Building Intent Graphs Instead of Intent Lists

Every dialogue system tutorial starts with intent classification: train a model to map an utterance to one of N predefined categories. "Book a flight" maps to BookFlight. "Cancel my reservation" maps to CancelReservation. This works for single-action utterances. The moment users start combining requests in one turn - which they do constantly in practice - flat intent classification produces wrong answers with high confidence. The fix is not better training data. It is a different representation: intent as a graph, not a list.

The Problem with Flat Intent Classification

Flat intent lists assume one intent per utterance. Every multi-class classifier produces exactly one label, or at most a ranked list of labels with scores. When a user says "Book me a flight to Denver and a hotel for three nights," a classifier might return BookFlight with 0.87 confidence, which is arguably correct - but it drops the hotel booking entirely. The system responds to the flight request, books it, confirms, and moves on. The user repeats the hotel request. The system treats it as a new turn.

This is not a low-probability edge case. In customer service dialogues, 28% of utterances in our production dataset contained more than one distinct action request in a single turn. Calls handling travel, commerce, and account management are particularly dense with compound requests. Flat classification fails on more than a quarter of turns by design.
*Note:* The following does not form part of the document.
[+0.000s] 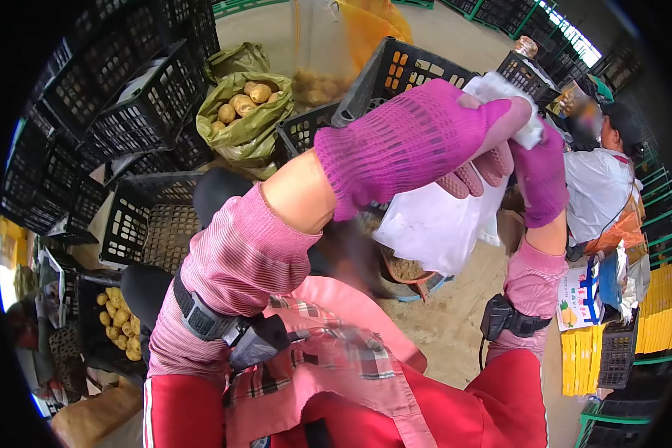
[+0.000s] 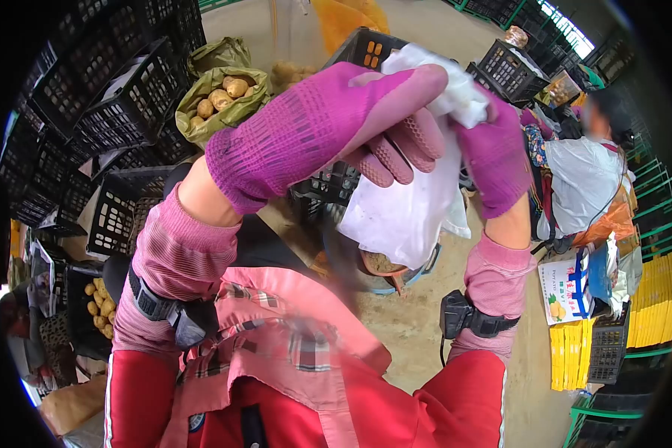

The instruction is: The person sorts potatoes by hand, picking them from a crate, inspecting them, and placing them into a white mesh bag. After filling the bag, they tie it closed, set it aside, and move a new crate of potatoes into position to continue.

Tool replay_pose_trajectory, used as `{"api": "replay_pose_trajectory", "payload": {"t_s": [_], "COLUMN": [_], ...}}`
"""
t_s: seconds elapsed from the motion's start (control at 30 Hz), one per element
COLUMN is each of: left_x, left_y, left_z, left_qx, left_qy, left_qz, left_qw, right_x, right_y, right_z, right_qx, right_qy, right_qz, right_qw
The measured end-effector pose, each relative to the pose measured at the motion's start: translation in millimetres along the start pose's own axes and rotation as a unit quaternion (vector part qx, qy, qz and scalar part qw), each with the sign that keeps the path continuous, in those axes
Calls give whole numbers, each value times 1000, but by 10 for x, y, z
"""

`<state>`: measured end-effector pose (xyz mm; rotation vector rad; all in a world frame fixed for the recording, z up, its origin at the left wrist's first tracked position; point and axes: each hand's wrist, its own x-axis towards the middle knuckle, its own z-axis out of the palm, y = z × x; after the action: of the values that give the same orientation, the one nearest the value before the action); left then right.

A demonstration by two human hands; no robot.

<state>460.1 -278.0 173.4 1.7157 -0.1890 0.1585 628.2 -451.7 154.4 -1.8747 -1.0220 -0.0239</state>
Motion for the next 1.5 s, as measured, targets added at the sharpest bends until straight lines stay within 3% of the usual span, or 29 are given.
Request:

Multi-label classification is the obvious first attempt at a fix. Instead of returning one label, return all labels with scores above a threshold. This handles "book a flight AND a hotel" correctly. It breaks on utterances where the intents are not independent: "Cancel my flight and rebook it for Thursday" requires understanding that the rebooking is contingent on the cancellation, not a parallel independent action. Multi-label classification has no mechanism to represent dependency or ordering between co-occurring intents.

What an Intent Graph Looks Like

An intent graph represents an utterance as a directed graph where nodes are intent instances and edges are typed relations between them. Each intent node carries the full slot values extracted for that intent. Edges carry relation types: SEQUENTIAL (A must happen before B), CONDITIONAL (B happens only if A succeeds), COORDINATED (A and B happen in parallel), and ALTERNATIVE (A or B, not both).

"Cancel my flight and rebook it for Thursday" produces two nodes: CancelFlight and BookFlight. The edge between them is typed SEQUENTIAL. The BookFlight node carries a slot {departure_date: Thursday}. The CancelFlight node carries the slot values from the current booking context. The system executes cancellation first, then, on success, executes the rebooking with the inherited context.

"Book a flight to Denver and a hotel for three nights" produces two nodes: BookFlight with {destination: Denver} and BookHotel with {duration: 3 nights}. The edge is typed COORDINATED. Both can be processed in parallel, and neither depends on the other's success.

"Book a flight or just get me a train ticket if there are no seats" produces two nodes with an ALTERNATIVE edge. The system tries the first; only on failure does it attempt the second. This cannot be expressed as multi-label classification at all.

Graph Extraction from Natural Language

Building the intent graph from a raw utterance is a two-stage process. The first stage is span detection: identify the segments of the utterance that correspond to distinct action requests. This is a token-level sequence labeling problem, not a sentence-level classification problem. A fine-tuned token classifier identifies intent-bearing spans and labels them with intent type. For "cancel my flight and rebook it for Thursday," the model identifies two spans: "cancel my flight" labeled CancelFlight and "rebook it for Thursday" labeled BookFlight.

The second stage is relation classification: given the identified spans, determine the edge types between them. Discourse connectives like "and," "but first," "or," and "if that works" are strong signals. "And" typically signals COORDINATED. "And then" or "then" signals SEQUENTIAL. "Or" signals ALTERNATIVE. "If" signals CONDITIONAL. These are heuristics; the relation classifier handles ambiguous cases where connectives are absent or misleading.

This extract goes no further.